• Task details
Would you return the lines between the one holding "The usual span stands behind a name" and the one holding "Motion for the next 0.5", inclusive, and only those, exactly as they stand in the listing below?

• Available data
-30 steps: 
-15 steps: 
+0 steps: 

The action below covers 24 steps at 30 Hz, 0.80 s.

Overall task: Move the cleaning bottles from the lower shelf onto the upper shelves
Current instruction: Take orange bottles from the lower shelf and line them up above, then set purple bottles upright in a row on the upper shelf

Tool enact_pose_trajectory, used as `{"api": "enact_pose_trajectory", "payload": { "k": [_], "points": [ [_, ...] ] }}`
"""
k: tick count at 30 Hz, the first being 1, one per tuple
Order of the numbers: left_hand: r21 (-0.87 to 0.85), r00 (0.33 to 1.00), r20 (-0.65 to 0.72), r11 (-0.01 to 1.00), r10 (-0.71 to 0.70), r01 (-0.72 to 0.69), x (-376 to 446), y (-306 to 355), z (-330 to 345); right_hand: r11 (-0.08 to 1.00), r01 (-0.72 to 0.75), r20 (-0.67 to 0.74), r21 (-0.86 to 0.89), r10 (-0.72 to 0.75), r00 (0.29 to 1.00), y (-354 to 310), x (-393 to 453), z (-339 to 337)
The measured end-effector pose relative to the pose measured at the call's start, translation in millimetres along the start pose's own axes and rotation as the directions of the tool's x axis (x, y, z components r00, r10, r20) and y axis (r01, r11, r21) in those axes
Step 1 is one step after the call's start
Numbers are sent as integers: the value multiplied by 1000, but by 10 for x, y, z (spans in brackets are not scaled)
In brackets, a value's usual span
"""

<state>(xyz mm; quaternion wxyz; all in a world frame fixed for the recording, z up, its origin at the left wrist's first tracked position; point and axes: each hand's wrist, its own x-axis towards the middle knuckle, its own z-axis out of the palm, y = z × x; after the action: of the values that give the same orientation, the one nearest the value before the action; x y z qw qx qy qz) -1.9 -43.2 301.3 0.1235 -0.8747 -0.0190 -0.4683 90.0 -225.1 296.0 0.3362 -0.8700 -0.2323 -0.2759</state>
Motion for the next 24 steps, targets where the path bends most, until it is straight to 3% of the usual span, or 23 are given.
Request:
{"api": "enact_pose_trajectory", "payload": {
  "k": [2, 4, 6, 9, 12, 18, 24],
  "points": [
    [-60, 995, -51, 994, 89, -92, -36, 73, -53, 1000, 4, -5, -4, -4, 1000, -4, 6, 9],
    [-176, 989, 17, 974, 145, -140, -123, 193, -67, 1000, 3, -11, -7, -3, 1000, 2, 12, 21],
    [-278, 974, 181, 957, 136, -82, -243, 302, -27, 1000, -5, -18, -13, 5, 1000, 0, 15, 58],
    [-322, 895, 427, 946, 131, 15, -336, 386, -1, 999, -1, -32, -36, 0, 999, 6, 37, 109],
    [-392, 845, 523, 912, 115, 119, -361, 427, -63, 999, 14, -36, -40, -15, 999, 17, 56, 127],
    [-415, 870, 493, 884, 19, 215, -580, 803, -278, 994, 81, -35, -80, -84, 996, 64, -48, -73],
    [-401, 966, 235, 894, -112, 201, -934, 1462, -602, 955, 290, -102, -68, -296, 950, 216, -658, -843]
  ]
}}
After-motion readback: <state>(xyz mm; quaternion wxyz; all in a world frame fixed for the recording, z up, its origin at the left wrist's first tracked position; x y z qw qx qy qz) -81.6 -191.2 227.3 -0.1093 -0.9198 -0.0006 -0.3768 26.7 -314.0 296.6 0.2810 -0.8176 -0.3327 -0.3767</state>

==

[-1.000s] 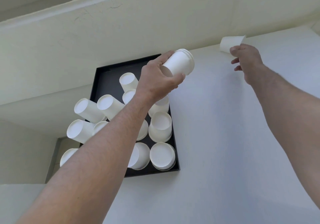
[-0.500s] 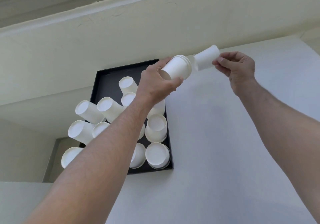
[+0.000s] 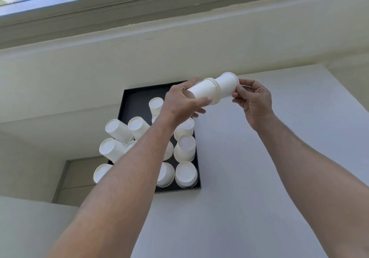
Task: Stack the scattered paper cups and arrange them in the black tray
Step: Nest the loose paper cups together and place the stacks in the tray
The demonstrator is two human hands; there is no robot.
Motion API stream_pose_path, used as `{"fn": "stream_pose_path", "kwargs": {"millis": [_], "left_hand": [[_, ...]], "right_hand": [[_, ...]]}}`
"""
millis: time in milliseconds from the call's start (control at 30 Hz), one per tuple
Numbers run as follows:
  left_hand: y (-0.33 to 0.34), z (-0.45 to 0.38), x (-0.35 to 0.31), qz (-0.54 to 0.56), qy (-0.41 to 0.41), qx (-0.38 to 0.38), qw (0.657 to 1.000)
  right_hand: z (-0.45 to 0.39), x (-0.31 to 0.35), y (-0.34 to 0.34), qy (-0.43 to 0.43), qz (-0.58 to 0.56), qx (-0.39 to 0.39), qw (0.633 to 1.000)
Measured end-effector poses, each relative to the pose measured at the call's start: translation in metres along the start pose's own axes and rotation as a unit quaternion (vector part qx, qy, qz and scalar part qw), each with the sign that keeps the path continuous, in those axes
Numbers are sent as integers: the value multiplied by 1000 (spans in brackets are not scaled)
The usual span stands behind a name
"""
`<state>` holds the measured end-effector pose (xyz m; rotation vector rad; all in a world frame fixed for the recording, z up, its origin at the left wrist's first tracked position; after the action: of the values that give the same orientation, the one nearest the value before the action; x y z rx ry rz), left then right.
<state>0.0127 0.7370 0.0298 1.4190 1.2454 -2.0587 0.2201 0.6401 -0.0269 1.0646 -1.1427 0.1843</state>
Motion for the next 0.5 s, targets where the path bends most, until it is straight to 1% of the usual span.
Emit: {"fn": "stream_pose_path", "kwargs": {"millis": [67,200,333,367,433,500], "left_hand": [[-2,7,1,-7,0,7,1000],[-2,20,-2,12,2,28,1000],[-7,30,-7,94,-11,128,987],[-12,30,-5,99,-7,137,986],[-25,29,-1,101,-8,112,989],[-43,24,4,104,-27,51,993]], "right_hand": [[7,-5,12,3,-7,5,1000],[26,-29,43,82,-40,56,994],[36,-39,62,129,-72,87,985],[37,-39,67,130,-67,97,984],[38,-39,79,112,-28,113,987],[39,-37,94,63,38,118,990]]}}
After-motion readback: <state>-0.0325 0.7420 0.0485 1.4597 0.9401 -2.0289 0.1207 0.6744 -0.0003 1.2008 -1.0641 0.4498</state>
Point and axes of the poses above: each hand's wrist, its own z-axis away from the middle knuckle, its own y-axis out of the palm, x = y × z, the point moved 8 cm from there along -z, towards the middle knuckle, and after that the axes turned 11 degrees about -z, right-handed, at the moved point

• Solved problem
The usual span stands behind a name
"""
`<state>` holds the measured end-effector pose (xyz m; rotation vector rad; all in a world frame fixed for the recording, z up, its origin at the left wrist's first tracked position; after the action: of the values that give the same orientation, the one nearest the value before the action; x y z rx ry rz), left then right.
<state>0.0127 0.7370 0.0298 1.4190 1.2454 -2.0587 0.2201 0.6401 -0.0269 1.0646 -1.1427 0.1843</state>
Motion for the next 0.5 s, targets where the path bends most, until it is straight to 1% of the usual span.

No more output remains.